Say how many of the lines below include the word "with", and write nothing else.

▸ **Information supplied**:
════

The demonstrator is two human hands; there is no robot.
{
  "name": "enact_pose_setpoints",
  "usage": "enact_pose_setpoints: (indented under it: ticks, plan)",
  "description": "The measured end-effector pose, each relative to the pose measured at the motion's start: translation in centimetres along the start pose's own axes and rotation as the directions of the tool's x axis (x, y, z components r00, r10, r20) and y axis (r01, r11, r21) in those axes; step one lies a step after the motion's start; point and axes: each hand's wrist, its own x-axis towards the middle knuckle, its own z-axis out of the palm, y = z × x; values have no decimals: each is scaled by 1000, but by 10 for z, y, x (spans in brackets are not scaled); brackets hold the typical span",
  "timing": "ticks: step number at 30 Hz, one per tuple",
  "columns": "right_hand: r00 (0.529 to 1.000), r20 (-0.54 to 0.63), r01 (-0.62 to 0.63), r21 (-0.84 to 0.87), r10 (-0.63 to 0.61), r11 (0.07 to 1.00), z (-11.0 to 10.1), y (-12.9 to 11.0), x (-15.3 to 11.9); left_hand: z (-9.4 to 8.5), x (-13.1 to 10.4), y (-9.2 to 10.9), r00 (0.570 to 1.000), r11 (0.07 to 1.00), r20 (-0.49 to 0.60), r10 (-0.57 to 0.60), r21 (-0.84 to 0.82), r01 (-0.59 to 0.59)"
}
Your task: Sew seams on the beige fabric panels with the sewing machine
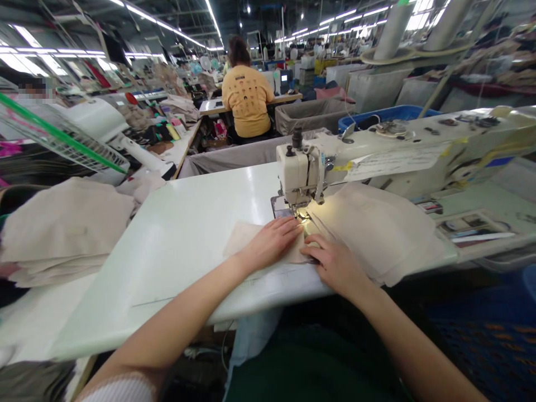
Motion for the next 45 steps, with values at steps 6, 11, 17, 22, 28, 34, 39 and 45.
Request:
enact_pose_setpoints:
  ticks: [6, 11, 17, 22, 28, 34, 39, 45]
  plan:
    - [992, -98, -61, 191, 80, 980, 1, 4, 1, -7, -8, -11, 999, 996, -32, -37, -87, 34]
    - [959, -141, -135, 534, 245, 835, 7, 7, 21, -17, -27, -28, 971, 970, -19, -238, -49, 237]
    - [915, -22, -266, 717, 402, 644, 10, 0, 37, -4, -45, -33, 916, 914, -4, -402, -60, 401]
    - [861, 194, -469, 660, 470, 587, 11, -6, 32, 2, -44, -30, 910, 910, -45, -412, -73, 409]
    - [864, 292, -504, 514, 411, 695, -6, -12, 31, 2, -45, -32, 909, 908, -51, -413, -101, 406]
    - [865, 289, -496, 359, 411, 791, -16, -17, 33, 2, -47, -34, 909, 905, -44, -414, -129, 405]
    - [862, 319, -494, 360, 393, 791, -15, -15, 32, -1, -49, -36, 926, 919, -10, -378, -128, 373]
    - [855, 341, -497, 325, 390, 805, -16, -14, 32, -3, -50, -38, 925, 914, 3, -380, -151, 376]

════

▸ **Answer for the task**: 2